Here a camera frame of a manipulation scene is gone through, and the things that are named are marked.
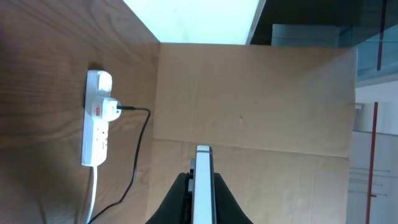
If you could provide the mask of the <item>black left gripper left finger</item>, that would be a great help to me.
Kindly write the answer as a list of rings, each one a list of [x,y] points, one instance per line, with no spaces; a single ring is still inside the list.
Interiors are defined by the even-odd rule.
[[[146,224],[190,224],[191,199],[188,192],[188,173],[180,173],[162,203]]]

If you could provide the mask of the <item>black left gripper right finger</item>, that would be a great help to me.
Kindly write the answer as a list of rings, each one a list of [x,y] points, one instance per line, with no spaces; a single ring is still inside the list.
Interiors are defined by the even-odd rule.
[[[217,224],[252,224],[219,173],[214,174]]]
=====
- [Problem description]: The answer must consist solely of the lines from the first line of the data through the line containing "left gripper right", inclusive, reproduced exactly and without pictures.

- [Written solution]:
Here a camera frame of a manipulation scene is gone through, and the things that are named are marked.
If you could provide the mask of the <item>black left gripper left finger</item>, that would be a great help to me.
Kindly write the answer as a list of rings, each one a list of [x,y] points, one instance per line, with no spaces; a single ring is still inside the list.
Interiors are defined by the even-odd rule.
[[[146,224],[190,224],[191,199],[188,192],[188,173],[180,173],[162,203]]]

If you could provide the mask of the <item>black left gripper right finger</item>, that would be a great help to me.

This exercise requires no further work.